Assigned task.
Nothing in the data is to be left out; copy it exactly.
----------
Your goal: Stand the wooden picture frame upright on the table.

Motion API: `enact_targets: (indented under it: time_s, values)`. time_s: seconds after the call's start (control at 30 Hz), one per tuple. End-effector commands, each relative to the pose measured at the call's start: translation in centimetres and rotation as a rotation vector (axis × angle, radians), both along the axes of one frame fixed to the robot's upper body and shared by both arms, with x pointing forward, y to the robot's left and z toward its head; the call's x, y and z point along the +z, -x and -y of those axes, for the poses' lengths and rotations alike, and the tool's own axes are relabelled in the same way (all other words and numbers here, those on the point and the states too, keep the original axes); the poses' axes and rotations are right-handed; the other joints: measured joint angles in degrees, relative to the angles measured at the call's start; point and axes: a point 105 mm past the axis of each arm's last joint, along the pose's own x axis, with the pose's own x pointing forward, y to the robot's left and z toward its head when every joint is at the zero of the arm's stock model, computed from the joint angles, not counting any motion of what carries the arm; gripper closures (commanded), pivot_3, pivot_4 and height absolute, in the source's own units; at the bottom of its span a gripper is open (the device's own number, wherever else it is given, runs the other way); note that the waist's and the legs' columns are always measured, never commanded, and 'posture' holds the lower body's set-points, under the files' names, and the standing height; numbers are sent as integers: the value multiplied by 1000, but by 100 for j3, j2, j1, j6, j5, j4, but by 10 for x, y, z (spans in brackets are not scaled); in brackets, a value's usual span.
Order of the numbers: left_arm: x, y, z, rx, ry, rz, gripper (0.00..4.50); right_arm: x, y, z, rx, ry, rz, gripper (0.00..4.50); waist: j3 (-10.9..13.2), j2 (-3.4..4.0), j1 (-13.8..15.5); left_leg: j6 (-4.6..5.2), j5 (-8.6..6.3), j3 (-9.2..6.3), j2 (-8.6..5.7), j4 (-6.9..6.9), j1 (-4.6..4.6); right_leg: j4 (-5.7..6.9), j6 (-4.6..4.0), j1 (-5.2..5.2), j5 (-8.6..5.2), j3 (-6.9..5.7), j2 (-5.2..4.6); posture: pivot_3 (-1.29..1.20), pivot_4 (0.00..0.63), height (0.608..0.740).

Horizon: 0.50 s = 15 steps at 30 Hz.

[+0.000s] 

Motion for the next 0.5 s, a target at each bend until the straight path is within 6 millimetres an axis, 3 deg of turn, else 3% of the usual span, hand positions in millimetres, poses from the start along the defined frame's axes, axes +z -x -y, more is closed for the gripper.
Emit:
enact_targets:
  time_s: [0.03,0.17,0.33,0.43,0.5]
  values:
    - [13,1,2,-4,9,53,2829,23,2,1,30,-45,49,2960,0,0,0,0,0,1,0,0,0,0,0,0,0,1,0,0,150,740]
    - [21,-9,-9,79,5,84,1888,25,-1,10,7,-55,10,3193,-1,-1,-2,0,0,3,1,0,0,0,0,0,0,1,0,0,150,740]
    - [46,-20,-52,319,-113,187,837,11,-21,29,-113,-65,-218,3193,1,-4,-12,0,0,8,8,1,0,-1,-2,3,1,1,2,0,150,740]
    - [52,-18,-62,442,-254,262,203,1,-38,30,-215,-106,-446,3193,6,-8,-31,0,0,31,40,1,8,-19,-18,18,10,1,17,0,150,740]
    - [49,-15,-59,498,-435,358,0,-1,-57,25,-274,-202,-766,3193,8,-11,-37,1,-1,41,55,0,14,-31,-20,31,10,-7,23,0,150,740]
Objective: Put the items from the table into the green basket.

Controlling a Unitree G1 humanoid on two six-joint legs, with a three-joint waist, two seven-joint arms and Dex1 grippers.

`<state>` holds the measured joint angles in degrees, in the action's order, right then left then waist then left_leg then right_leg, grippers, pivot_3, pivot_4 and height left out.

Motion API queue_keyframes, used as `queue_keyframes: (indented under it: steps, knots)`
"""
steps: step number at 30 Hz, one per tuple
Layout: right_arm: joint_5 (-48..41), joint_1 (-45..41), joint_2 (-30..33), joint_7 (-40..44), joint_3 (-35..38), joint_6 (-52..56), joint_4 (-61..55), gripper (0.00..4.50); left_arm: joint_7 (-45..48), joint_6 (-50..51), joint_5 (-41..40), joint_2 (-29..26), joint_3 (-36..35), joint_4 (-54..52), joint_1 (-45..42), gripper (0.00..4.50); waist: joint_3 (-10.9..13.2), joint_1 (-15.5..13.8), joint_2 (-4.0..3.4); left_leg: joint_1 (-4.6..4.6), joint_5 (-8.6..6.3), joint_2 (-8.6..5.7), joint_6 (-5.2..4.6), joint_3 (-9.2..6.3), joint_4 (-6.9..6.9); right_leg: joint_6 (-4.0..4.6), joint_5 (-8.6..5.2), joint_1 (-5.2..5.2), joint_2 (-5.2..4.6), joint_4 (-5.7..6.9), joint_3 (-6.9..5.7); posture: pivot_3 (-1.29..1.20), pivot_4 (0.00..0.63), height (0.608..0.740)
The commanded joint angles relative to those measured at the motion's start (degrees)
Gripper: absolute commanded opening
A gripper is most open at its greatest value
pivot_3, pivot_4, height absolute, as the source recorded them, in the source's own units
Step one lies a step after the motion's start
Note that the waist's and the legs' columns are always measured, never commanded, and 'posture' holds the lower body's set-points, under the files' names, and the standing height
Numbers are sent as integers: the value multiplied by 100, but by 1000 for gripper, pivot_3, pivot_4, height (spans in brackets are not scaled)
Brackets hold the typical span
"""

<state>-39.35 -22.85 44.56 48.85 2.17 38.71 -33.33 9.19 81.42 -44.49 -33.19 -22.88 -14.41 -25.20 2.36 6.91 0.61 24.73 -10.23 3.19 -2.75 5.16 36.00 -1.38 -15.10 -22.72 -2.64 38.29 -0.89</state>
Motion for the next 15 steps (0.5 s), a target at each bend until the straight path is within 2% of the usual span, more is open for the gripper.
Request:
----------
Response box.
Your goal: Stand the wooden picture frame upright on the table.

Motion API: `enact_targets: (indented under it: time_s, values)`. time_s: seconds after the call's start (control at 30 Hz), one per tuple. End-effector commands, each relative to the pose measured at the call's start: translation in centimetres and rotation as a rotation vector (axis × angle, radians), both along the axes of one frame fixed to the robot's upper body and shared by both arms, with x pointing forward, y to the robot's left and z toward its head; the call's x, y and z point along the +z, -x and -y of those axes, for the poses' lengths and rotations alike, and the tool's own axes are relabelled in the same way (all other words and numbers here, those on the point and the states too, keep the original axes); the poses' axes and rotations are right-handed; the other joints: measured joint angles in degrees, relative to the angles measured at the call's start; point and axes: a point 105 mm past the axis of each arm's last joint, along the pose's own x axis, with the pose's own x pointing forward, y to the robot's left and z toward its head when every joint is at the zero of the arm's stock model, computed from the joint angles, not counting any motion of what carries the arm; gripper closures (commanded), pivot_3, pivot_4 and height absolute, in the source's own units; at the bottom of its span a gripper is open (the device's own number, wherever else it is given, runs the other way); note that the waist's and the legs' columns are always measured, never commanded, and 'posture' holds the lower body's set-points, under the files' names, and the standing height; numbers are sent as integers: the value multiplied by 1000, but by 100 for j3, j2, j1, j6, j5, j4, but by 10 for x, y, z (spans in brackets are not scaled); in brackets, a value's usual span.
Order of the numbers: left_arm: x, y, z, rx, ry, rz, gripper (0.00..4.50); right_arm: x, y, z, rx, ry, rz, gripper (0.00..4.50); waist: j3 (-10.9..13.2), j2 (-3.4..4.0), j1 (-13.8..15.5); left_leg: j6 (-4.6..5.2), j5 (-8.6..6.3), j3 (-9.2..6.3), j2 (-8.6..5.7), j4 (-6.9..6.9), j1 (-4.6..4.6); right_leg: j4 (-5.7..6.9), j6 (-4.6..4.0), j1 (-5.2..5.2), j5 (-8.6..5.2), j3 (-6.9..5.7), j2 (-5.2..4.6); posture: pivot_3 (-1.29..1.20), pivot_4 (0.00..0.63), height (0.608..0.740).

Horizon: 0.50 s = 15 steps at 30 Hz.

[+0.000s] 

Motion for the next 0.5 s, a target at each bend until the straight path is within 6 millimetres an axis, 3 deg of turn, else 3% of the usual span, hand positions in millimetres, poses from the start along the defined frame's axes, axes +z -x -y, more is closed for the gripper.
Emit:
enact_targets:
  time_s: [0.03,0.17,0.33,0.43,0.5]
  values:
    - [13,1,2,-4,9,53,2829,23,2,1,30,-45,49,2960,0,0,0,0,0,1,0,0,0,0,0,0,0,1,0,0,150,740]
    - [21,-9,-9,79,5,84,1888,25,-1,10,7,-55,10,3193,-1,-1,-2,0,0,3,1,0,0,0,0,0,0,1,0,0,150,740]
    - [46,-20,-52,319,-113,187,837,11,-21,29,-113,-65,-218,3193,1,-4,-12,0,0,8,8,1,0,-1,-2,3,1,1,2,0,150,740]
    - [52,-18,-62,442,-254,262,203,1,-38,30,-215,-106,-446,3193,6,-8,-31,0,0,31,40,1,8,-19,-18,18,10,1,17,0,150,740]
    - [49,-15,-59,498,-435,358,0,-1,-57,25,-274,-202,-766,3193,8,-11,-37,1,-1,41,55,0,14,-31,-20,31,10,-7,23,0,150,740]
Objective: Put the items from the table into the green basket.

Controlling a Unitree G1 humanoid on two six-joint legs, with a three-joint waist, two seven-joint arms and Dex1 grippers.

`<state>` holds the measured joint angles in degrees, in the action's order, right then left then waist then left_leg then right_leg, grippers, pivot_3, pivot_4 and height left out.

Motion API queue_keyframes, used as `queue_keyframes: (indented under it: steps, knots)`
"""
steps: step number at 30 Hz, one per tuple
Layout: right_arm: joint_5 (-48..41), joint_1 (-45..41), joint_2 (-30..33), joint_7 (-40..44), joint_3 (-35..38), joint_6 (-52..56), joint_4 (-61..55), gripper (0.00..4.50); left_arm: joint_7 (-45..48), joint_6 (-50..51), joint_5 (-41..40), joint_2 (-29..26), joint_3 (-36..35), joint_4 (-54..52), joint_1 (-45..42), gripper (0.00..4.50); waist: joint_3 (-10.9..13.2), joint_1 (-15.5..13.8), joint_2 (-4.0..3.4); left_leg: joint_1 (-4.6..4.6), joint_5 (-8.6..6.3), joint_2 (-8.6..5.7), joint_6 (-5.2..4.6), joint_3 (-9.2..6.3), joint_4 (-6.9..6.9); right_leg: joint_6 (-4.0..4.6), joint_5 (-8.6..5.2), joint_1 (-5.2..5.2), joint_2 (-5.2..4.6), joint_4 (-5.7..6.9), joint_3 (-6.9..5.7); posture: pivot_3 (-1.29..1.20), pivot_4 (0.00..0.63), height (0.608..0.740)
The commanded joint angles relative to those measured at the motion's start (degrees)
Gripper: absolute commanded opening
A gripper is most open at its greatest value
pivot_3, pivot_4, height absolute, as the source recorded them, in the source's own units
Step one lies a step after the motion's start
Note that the waist's and the legs' columns are always measured, never commanded, and 'posture' holds the lower body's set-points, under the files' names, and the standing height
Numbers are sent as integers: the value multiplied by 100, but by 1000 for gripper, pivot_3, pivot_4, height (spans in brackets are not scaled)
Brackets hold the typical span
"""

<state>-39.35 -22.85 44.56 48.85 2.17 38.71 -33.33 9.19 81.42 -44.49 -33.19 -22.88 -14.41 -25.20 2.36 6.91 0.61 24.73 -10.23 3.19 -2.75 5.16 36.00 -1.38 -15.10 -22.72 -2.64 38.29 -0.89</state>
Motion for the next 15 steps (0.5 s), a target at each bend until the straight path is within 2% of the usual span, more is open for the gripper.
Request:

This exercise requires nothing more.